Barry McNamara  |  Published February 15, 2023

A 17-Year Journey

Classics professor Bob Simmons relieved, satisfied by publication of his first book.

BOB SIMMONS: It took 17 years, but the Monmouth classics professor was finally able to hold a cop... BOB SIMMONS: It took 17 years, but the Monmouth classics professor was finally able to hold a copy of his book on Feb. 9.MONMOUTH, Ill. – Students who occasionally miss a deadline for an assignment will be pleased to know there is at least one Monmouth College professor who can lend a sympathetic ear.

More than a year after he was granted a three-month deadline extension, Monmouth classics professor Bob Simmons can now hold in his hand a copy of his book Demagogues, Power, and Friendship in Classical Athens: Leaders as Friends in Aristophanes, Euripides, and Xenophon.

“Amusement, relief, satisfaction,” replied Simmons, when asked how it felt to actually have possession of the book, which he received Feb. 9 from Bloomsbury Publishing.

The book examines ways in which a demagogic leadership style based on personal connection became ingrained in ancient Greece, drawing on close study of several genres of literature of the late 5th and early-to-mid 4th centuries BCE. (An account of the book’s subject matter appears in this story.)

The book is available on Amazon.com and through Bloomsbury.


‘It’s just not’

What Simmons described as a 17-year process of completing the scholarly work was extended by three months when a variety of circumstances combined to change his response to his Bloomsbury contact.

“They contacted me early in the fall (of 2021) and asked if I was going to make my Dec. 31 deadline, and I said, ‘Yes! Yes!’ Then I spoke with them later in the fall, and they asked again if it would be finished, and I said, ‘It’s just not.’” Bob Simmons


“They contacted me early in the fall (of 2021) and asked if I was going to make my Dec. 31 deadline, and I said, ‘Yes! Yes!’” said Simmons. “Then I spoke with them later in the fall, and they asked again if it would be finished, and I said, ‘It’s just not.’”

The pandemic alone might’ve been a good reason, as Simmons said, “It took four times as long to teach during that time as we prepared for in-person and remote learning.” But he was also doing the prep work for new courses, teaching more courses than normal, organizing another successful Classics Day, working on other scholarly projects, and helping to plan a College-sponsored trip to Italy.


Bad news, good news

“Unfortunately, the trip to Italy that was also going to be led by art professor Janis Wunderlich got canceled because of COVID,” said Simmons. The silver lining, though, was, “It opened up 10 days of my life.”

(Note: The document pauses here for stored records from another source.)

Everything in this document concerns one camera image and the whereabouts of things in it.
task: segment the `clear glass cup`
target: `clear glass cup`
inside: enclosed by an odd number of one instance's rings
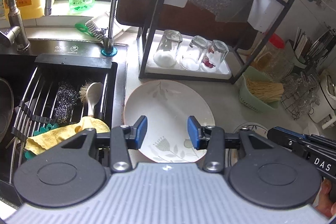
[[[153,56],[154,62],[163,68],[169,68],[175,65],[177,52],[180,48],[183,38],[180,32],[174,30],[165,30],[160,44]]]
[[[225,59],[229,49],[227,45],[219,40],[212,41],[203,57],[201,68],[206,72],[216,72]]]
[[[205,38],[199,35],[193,37],[180,60],[181,67],[187,70],[198,70],[208,46],[209,41]]]

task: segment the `yellow rag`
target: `yellow rag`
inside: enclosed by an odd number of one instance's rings
[[[46,133],[29,137],[25,148],[38,155],[86,128],[95,128],[97,133],[110,131],[103,121],[91,117],[83,117],[79,123],[55,128]]]

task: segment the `black sink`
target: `black sink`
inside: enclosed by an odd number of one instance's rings
[[[49,117],[55,104],[53,102],[59,81],[67,80],[77,90],[85,84],[85,81],[100,81],[103,84],[106,82],[106,100],[102,107],[100,107],[102,102],[97,104],[95,117],[103,120],[110,128],[122,124],[128,46],[115,45],[118,49],[117,55],[106,58],[100,53],[100,44],[96,43],[57,40],[30,40],[30,42],[31,47],[24,54],[18,54],[15,48],[7,49],[0,46],[0,77],[6,79],[12,87],[14,107],[19,105],[31,82],[24,102],[31,98],[37,99],[40,94],[36,103],[36,114]],[[77,123],[85,115],[87,107],[78,103],[67,123]],[[12,184],[9,183],[13,148],[11,129],[15,118],[14,111],[11,125],[0,143],[0,198],[19,206],[21,202]],[[18,165],[19,153],[20,145],[15,149],[14,170]]]

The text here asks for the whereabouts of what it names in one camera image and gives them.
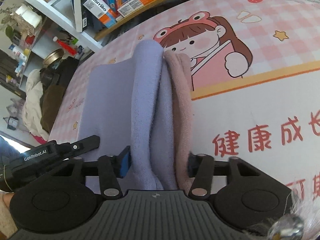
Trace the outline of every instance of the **crosshair logo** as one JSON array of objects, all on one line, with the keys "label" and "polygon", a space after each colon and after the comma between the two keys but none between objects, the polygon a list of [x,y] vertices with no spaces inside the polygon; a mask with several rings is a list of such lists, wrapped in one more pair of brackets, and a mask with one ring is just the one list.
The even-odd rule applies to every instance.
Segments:
[{"label": "crosshair logo", "polygon": [[158,198],[158,197],[160,197],[160,194],[154,193],[152,196],[153,196],[154,198]]}]

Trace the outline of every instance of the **cartoon girl's hand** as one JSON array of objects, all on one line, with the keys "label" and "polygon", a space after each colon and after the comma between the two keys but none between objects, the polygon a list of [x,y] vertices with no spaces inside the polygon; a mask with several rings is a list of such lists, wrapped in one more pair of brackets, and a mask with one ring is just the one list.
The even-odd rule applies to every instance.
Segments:
[{"label": "cartoon girl's hand", "polygon": [[226,69],[231,77],[239,77],[248,71],[249,65],[245,56],[232,52],[226,56]]},{"label": "cartoon girl's hand", "polygon": [[192,58],[191,59],[191,68],[193,68],[196,65],[197,65],[197,59],[196,58]]}]

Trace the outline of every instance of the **ribbed gray panel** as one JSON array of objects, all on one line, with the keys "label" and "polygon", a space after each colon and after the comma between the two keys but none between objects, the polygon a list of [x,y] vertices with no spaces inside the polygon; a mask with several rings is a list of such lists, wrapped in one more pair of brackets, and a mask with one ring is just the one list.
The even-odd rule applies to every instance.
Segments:
[{"label": "ribbed gray panel", "polygon": [[79,228],[54,235],[19,230],[10,239],[249,240],[223,224],[208,203],[193,201],[180,190],[131,190],[120,200],[105,201],[97,214]]}]

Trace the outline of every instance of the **purple cloth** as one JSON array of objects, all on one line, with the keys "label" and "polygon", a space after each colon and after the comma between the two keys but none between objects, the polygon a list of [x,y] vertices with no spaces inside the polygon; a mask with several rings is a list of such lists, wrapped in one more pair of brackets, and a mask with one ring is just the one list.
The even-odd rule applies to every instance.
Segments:
[{"label": "purple cloth", "polygon": [[[79,139],[100,136],[100,147],[82,155],[95,161],[131,145],[132,167],[120,186],[176,189],[173,167],[172,91],[163,48],[140,42],[131,59],[95,68],[87,88]],[[86,185],[99,193],[97,178]]]}]

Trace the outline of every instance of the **red chinese character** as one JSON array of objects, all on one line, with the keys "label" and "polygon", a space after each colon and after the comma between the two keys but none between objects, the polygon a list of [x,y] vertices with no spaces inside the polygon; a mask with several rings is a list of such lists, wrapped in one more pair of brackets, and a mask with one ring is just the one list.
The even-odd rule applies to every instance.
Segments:
[{"label": "red chinese character", "polygon": [[224,138],[218,138],[220,135],[218,134],[212,141],[214,143],[214,155],[218,155],[218,153],[221,153],[221,157],[223,157],[225,154],[227,155],[237,155],[238,152],[235,152],[235,149],[239,148],[236,142],[239,138],[240,134],[236,133],[235,131],[227,131],[225,133],[226,137]]},{"label": "red chinese character", "polygon": [[[297,180],[297,181],[294,181],[294,182],[291,182],[291,183],[288,183],[286,186],[287,187],[291,187],[291,186],[293,186],[293,185],[300,185],[300,197],[301,197],[301,199],[302,200],[304,200],[304,185],[303,185],[303,183],[305,182],[306,180],[305,179],[300,179],[300,180]],[[293,187],[292,188],[292,191],[294,192],[294,193],[296,193],[297,195],[299,195],[299,193],[298,193],[298,189],[297,189],[297,187],[298,186],[296,186],[296,187]]]},{"label": "red chinese character", "polygon": [[316,136],[320,136],[320,132],[317,132],[315,127],[315,124],[320,127],[320,118],[318,118],[319,114],[320,110],[316,113],[315,116],[313,116],[313,113],[311,112],[311,122],[309,123],[312,126],[312,131]]},{"label": "red chinese character", "polygon": [[249,139],[249,152],[252,152],[252,144],[254,143],[254,150],[255,151],[264,151],[264,148],[268,148],[271,149],[270,144],[270,136],[271,133],[269,133],[266,130],[262,130],[263,128],[267,128],[269,127],[267,124],[265,125],[256,125],[256,127],[251,128],[250,130],[248,130],[248,139]]},{"label": "red chinese character", "polygon": [[286,122],[284,124],[281,124],[281,141],[282,141],[282,145],[285,145],[285,132],[288,133],[288,139],[287,139],[287,143],[292,142],[292,133],[290,128],[285,128],[285,126],[287,125],[291,125],[294,129],[294,135],[293,135],[293,140],[295,141],[297,137],[299,137],[300,141],[303,141],[303,137],[300,134],[300,130],[301,130],[301,126],[297,127],[295,125],[296,122],[299,122],[298,118],[296,116],[294,116],[294,120],[291,120],[288,117],[289,122]]},{"label": "red chinese character", "polygon": [[313,200],[320,196],[320,173],[313,178]]}]

For three of those days, Simmons worked diligently on the book from the solitude of a hotel room in Las Vegas. When he returned to Monmouth, there was more good fortune. His spring semester teaching load was lighter, and a trio of his “conscientious and thoughtful” classics students lent a hand, either by handling some professional tasks he could delegate or by helping convert parts of the book, such as the bibliography, to Bloomsbury’s editorial style.

“I realized I should really be citing these three books. I know my way around all three languages, but reading a scholarly work in a foreign language is different from asking where the restroom is.” Bob Simmons


But there were setbacks. After a conversation with his dissertation adviser, Simmons realized there were several transitions in the book that could be improved, and he also discovered three texts – in German, French and Italian – that he needed to read to make sure they hadn’t already made his points. The good news was, they hadn’t. The bad news was, that took additional time.

“I realized I should really be citing these three books,” said Simmons. “I know my way around all three languages, but reading a scholarly work in a foreign language is different from asking where the restroom is.”


‘A jillion small things’

When March 31, 2022, arrived, Simmons had a draft to send to Bloomsbury, but, “I knew it wasn’t a finished product.”

“It went through the review process and I received some suggestions, which was great, because the book needed it, but it was also terrible, because I was so sick of reading it at that point,” he said. “It was one of those things that I could keep working on it until the end of time and still find things wrong with it.”

And that’s what happened prior to his proof revision deadlines of May 31 and June 30.

“I found, like, a jillion small things – all of them my fault – that I wanted to fix,” he said. “Their response was, ‘No problem.’ It was zero stress working with his publisher – all validation, zero stress.”

The only stress involved in the finishing touches was some “tedious” work on the book’s index that Simmons did himself, but then he sent it away and waited seven months to see the fruit of his labors.

“I’ve looked at it way too much, and I’ll never read it again,” said Simmons the day after he received his finished work. “Now it’s at the mercy of the world. I’ve put myself in the kitchen, and we’ll see what kind of heat there is.”